According to media reports, the first membership store of Carrefour in China encountered an "embarrassing" situation in Shanghai on its opening day on October 22, as some of its suppliers repurchased large quantities of their own products - supposedly, an attempt to "cut off" the supplies of the store in response to alleged pressure from competitors.
Some suppliers claimed that they had been told to take sides between Carrefour and a competitor. Carrefour reported the case to market authorities, alleging that Sam's Club was involved, said media reports.
Hema, a domestic retail brand under Alibaba Group, is planning to file a complaint with market regulators about "suspected unfair competition" by Sam's Club because it had the same experience as Carrefour after its membership store opened, according to China Business News.

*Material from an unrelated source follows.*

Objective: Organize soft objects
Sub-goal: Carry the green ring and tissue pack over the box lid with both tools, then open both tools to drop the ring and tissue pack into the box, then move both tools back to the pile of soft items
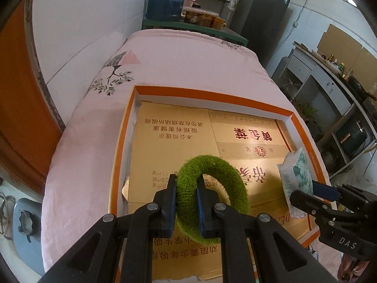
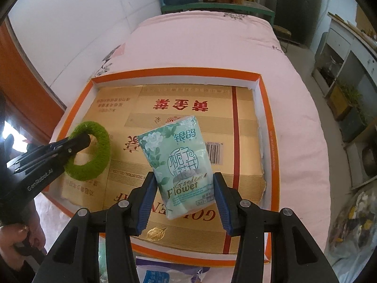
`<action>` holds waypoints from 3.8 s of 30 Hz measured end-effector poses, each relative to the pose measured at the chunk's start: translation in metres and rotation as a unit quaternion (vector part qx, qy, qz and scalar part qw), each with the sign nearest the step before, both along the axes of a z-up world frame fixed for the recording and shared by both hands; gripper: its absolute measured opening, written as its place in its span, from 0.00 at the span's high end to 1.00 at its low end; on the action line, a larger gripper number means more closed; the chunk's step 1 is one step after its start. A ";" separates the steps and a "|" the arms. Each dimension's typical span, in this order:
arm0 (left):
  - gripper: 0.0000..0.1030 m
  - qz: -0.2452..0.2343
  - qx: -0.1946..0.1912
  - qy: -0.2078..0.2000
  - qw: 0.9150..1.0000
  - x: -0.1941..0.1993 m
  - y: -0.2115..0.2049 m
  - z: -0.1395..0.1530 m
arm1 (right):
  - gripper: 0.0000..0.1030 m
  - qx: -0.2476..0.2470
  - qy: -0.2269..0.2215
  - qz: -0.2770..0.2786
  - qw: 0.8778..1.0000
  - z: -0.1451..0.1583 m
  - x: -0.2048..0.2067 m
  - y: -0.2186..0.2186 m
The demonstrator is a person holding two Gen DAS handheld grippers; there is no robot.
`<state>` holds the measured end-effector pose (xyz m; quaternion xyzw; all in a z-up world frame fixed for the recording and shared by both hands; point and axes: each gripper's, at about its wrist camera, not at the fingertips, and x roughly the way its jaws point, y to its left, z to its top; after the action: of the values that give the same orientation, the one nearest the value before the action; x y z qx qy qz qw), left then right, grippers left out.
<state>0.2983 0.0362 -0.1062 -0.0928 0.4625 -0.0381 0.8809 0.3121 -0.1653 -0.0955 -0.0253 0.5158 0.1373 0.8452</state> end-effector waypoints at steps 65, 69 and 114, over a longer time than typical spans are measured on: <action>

After learning of the rumor, Walmart launched an internal review, but it didn't find any evidence for the issues raised by the other companies, Walmart told the Global Times on Monday.
"The operation of Sam's Club in China has always adhered to the principle of legality and compliance...we hope that relevant parties can proceed from the facts, and stop behavior that disrupts market order," Walmart said.
"We reserve all legal rights to defend our reputation and legitimate rights and interests," the company noted.
Before any official findings are released, Sam's Club cannot be accused of unfair competition, experts said. But the controversy indicates that competition in the member store market has become increasingly fierce.